*Exercise instructions:*
Below is a listing; restate from it, character for character, the lines beginning at the line holding "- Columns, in" and ending at the line holding "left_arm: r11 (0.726", both included.

*Input data:*
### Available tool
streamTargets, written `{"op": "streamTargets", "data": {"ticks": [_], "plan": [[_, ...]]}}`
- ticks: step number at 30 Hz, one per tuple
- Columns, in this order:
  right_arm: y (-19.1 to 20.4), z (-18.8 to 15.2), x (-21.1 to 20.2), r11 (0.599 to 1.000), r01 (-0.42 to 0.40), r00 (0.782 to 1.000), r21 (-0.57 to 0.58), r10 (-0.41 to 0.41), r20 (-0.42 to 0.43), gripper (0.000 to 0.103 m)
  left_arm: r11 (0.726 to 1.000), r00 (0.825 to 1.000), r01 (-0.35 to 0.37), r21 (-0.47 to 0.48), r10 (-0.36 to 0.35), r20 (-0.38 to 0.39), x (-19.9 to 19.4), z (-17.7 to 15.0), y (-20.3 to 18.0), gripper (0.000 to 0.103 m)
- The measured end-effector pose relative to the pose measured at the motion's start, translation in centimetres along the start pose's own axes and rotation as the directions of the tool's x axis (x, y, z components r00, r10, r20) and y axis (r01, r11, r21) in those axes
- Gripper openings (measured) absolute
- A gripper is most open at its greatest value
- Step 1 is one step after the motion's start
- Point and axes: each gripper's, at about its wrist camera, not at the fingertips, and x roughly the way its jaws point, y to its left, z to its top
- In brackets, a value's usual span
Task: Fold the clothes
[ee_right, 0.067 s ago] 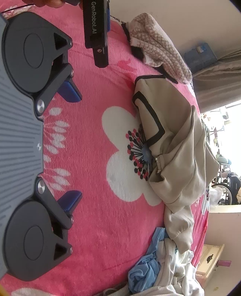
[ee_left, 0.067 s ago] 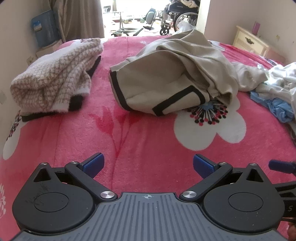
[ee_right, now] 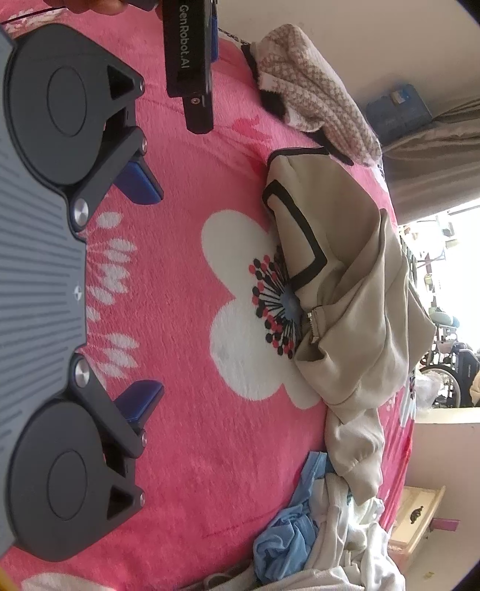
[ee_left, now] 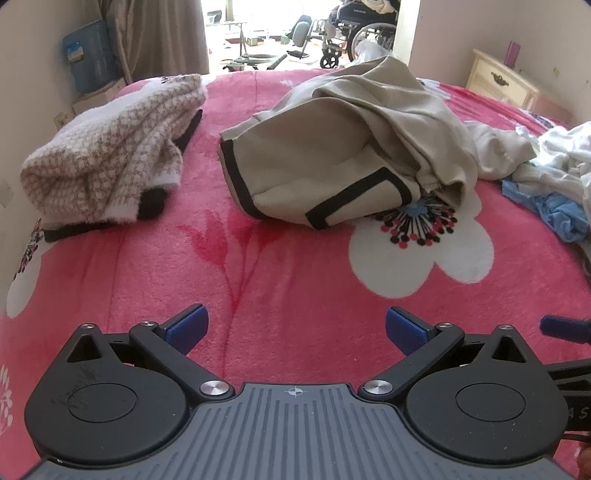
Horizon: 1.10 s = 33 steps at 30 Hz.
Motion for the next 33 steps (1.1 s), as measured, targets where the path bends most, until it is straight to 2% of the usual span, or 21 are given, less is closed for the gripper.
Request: {"op": "streamTargets", "data": {"ticks": [7, 14, 18, 22, 28, 33], "plan": [[0.2, -0.4, -0.5, 1.000, 0.009, 1.000, -0.008, -0.009, 0.007, 0.103, 0.999, 1.000, -0.027, 0.017, 0.027, 0.009, 0.0, -0.6, 0.4, 0.103], [-0.3, 0.2, -1.3, 0.999, 0.053, 0.998, -0.012, -0.052, 0.031, 0.103, 0.999, 0.999, 0.029, -0.023, -0.030, -0.031, 0.2, -1.2, 0.3, 0.103], [-0.6, 0.4, -1.4, 0.998, 0.061, 0.997, -0.012, -0.060, 0.045, 0.103, 1.000, 1.000, 0.028, 0.002, -0.028, 0.001, -0.3, -1.1, 0.1, 0.103], [-0.5, 0.5, -1.6, 0.998, 0.069, 0.996, -0.015, -0.068, 0.053, 0.103, 0.999, 0.998, 0.044, -0.020, -0.043, 0.042, -1.0, -1.0, 0.2, 0.103], [-0.1, 0.4, -1.8, 0.997, 0.076, 0.995, -0.017, -0.075, 0.061, 0.103, 0.998, 0.999, 0.044, -0.037, -0.043, 0.023, -0.9, -0.5, 0.1, 0.103], [-0.2, 0.5, -1.9, 0.997, 0.080, 0.995, -0.017, -0.078, 0.066, 0.103, 1.000, 0.999, 0.008, -0.004, -0.008, 0.033, -1.1, -0.9, -0.5, 0.103]]}}
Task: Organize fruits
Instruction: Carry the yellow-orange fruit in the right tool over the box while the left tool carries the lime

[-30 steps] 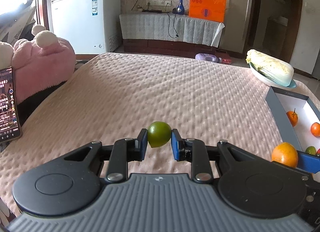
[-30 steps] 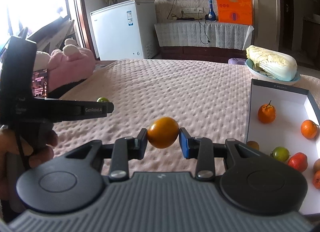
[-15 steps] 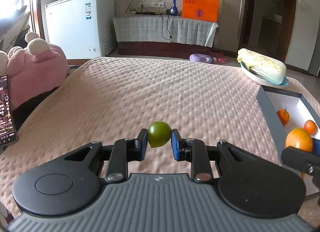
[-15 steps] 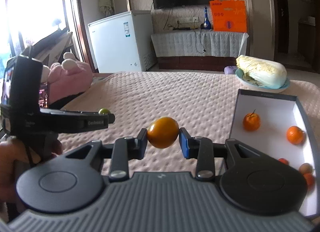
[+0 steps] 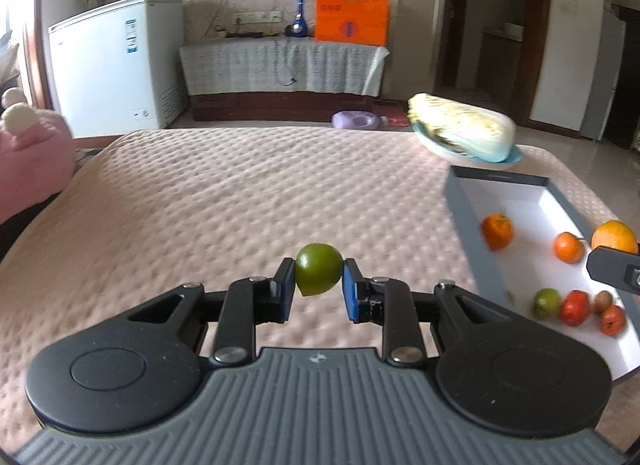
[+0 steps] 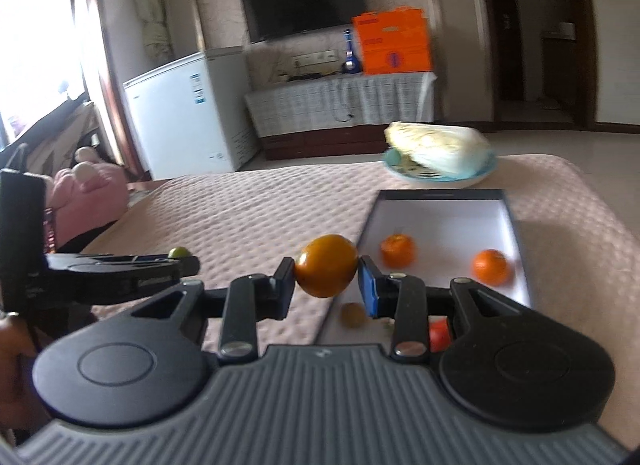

*Response area:*
- Columns, in this order:
  right_arm: y (-19.1 to 20.4), z (-18.8 to 15.2), x (-21.1 to 20.2), r11 (0.599 to 1.000), r01 (-0.42 to 0.40), r00 (0.782 to 1.000), r21 (-0.57 to 0.58), r10 (-0.41 to 0.41), r20 (-0.42 to 0.43), gripper (0.000 to 0.103 m)
  left_arm: r11 (0.726 to 1.000), r00 (0.825 to 1.000), r01 (-0.35 to 0.37), r21 (-0.47 to 0.48), r10 (-0.36 to 0.35), r20 (-0.38 to 0.39), x (-19.9 to 19.4), z (-17.7 to 15.0), y (-20.3 to 18.0), gripper (0.000 to 0.103 m)

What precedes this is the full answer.